Task prompt - As you look over the data below, please find each line where the word "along" appears, then copy it.

(Extracted data entries)
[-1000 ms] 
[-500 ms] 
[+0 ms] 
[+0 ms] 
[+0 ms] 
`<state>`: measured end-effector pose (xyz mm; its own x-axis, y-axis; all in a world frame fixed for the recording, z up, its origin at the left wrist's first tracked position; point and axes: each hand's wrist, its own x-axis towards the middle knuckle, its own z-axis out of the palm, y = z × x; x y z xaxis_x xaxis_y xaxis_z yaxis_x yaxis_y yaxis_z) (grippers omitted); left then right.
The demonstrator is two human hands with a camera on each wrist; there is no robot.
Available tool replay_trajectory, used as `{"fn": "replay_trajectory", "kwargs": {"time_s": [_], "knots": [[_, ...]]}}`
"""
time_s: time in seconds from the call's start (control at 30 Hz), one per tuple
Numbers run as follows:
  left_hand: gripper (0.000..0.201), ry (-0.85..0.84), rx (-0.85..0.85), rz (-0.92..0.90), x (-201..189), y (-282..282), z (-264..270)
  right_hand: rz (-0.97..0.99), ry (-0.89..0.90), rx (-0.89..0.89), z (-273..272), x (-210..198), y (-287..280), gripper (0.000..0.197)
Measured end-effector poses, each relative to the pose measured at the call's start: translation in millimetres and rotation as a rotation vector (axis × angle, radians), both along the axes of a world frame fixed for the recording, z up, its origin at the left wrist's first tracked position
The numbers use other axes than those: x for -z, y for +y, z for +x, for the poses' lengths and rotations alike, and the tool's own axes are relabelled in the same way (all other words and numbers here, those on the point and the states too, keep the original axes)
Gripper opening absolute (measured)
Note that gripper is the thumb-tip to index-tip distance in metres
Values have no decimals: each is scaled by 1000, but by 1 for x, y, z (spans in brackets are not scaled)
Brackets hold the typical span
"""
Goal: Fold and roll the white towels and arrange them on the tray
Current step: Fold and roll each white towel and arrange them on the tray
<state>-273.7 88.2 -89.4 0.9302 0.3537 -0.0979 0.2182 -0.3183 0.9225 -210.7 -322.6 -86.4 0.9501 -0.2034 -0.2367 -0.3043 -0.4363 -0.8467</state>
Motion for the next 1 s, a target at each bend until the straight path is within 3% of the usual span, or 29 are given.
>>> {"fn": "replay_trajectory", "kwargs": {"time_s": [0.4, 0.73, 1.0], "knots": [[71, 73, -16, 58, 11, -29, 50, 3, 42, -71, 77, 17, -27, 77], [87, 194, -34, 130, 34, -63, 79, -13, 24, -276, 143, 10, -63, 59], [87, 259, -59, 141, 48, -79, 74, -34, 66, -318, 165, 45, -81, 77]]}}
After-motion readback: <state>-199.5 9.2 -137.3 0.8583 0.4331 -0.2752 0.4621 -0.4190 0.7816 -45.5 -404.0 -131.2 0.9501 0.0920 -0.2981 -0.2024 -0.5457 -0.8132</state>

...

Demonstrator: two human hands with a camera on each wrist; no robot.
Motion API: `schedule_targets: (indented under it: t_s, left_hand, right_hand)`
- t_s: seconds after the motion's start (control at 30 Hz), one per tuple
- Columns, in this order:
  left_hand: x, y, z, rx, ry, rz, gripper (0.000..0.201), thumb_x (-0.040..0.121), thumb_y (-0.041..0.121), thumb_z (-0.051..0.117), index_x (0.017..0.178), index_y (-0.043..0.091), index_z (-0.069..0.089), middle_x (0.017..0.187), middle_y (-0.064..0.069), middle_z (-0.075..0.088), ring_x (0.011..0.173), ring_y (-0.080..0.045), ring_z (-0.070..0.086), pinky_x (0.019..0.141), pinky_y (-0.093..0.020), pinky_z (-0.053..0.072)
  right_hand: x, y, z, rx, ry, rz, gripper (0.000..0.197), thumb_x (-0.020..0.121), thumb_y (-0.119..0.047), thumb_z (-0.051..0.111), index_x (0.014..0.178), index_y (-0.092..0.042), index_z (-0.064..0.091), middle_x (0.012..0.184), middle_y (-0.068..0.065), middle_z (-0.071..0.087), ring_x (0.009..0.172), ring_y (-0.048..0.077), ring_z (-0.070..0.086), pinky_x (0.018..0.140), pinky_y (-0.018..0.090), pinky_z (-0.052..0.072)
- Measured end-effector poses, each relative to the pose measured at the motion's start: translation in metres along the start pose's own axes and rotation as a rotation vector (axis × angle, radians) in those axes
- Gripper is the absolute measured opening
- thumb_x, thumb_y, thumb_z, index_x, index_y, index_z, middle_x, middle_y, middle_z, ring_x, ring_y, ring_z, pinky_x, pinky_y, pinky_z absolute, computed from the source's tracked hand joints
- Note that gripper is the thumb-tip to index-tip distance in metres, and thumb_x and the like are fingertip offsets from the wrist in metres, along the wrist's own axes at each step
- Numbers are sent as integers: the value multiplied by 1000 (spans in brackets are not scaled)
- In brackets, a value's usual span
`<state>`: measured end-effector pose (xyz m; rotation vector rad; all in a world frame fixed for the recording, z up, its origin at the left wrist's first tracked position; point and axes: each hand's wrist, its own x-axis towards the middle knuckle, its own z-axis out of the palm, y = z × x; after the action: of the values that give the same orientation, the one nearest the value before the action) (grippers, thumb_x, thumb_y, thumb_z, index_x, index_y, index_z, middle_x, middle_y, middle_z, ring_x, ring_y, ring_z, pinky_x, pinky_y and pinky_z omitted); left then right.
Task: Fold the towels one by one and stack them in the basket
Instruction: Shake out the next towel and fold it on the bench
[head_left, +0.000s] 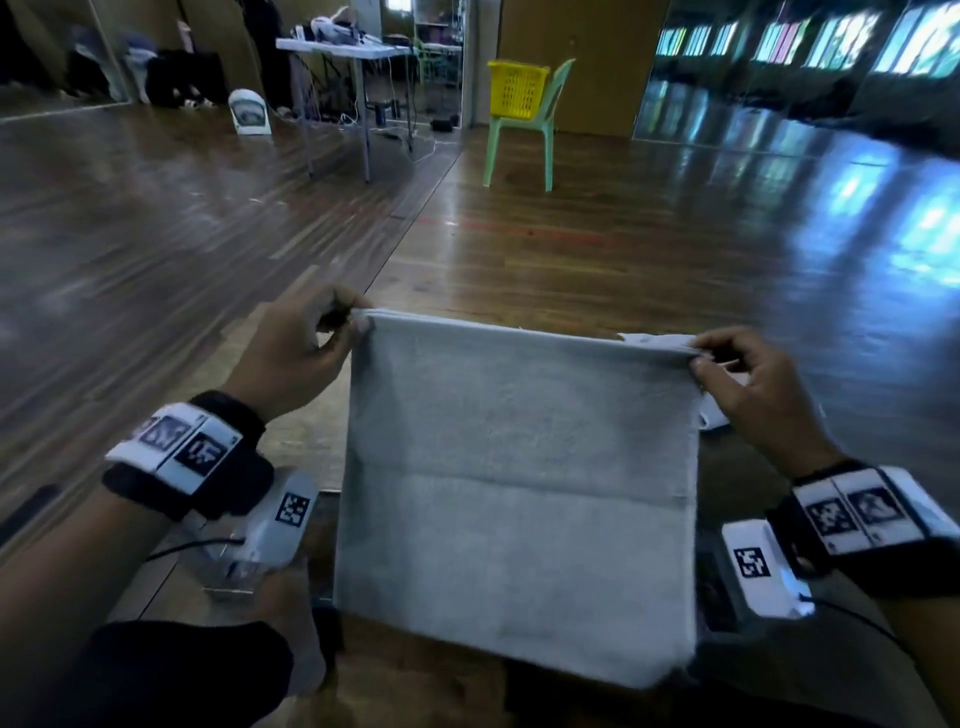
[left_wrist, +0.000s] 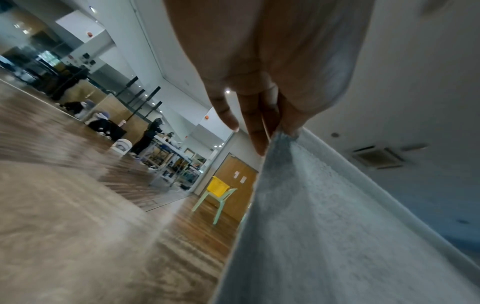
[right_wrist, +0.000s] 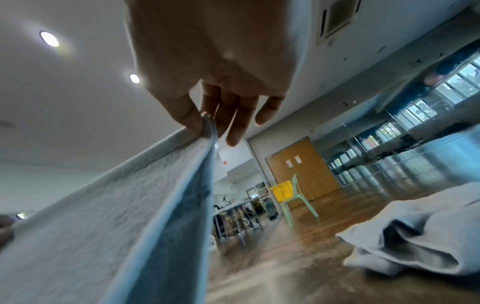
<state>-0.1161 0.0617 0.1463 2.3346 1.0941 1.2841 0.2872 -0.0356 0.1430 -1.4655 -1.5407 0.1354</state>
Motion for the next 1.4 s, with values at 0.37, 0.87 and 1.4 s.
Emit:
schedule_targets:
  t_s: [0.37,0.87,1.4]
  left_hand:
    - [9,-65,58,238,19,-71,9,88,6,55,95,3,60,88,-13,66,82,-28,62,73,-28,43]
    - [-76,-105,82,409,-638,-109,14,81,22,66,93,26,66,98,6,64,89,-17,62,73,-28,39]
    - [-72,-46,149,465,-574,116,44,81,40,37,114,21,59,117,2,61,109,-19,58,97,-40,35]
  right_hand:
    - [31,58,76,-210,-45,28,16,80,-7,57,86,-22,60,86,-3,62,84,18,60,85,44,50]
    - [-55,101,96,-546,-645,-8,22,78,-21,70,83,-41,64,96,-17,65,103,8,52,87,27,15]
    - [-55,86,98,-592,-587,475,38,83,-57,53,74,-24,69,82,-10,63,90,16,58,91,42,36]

Result for this exercise -
Measured end-effector poses, each relative to the pose measured at the call's start: translation in millimetres and rotation as a rotation vector (axis × angle, radians), both along the axes of a world frame fixed for the recording, z up, its origin at the left wrist's first tracked position
- Measured end-effector poses, each relative to the pose measured at the motion's start: translation in metres along the start pose's own axes and rotation as a rotation vector (axis × angle, radians) in those axes
- Note that gripper is the thumb-tip to index-tip distance in metres, and thumb_x and the like are fingertip offsets from the wrist in metres, along the wrist's own axes at each step

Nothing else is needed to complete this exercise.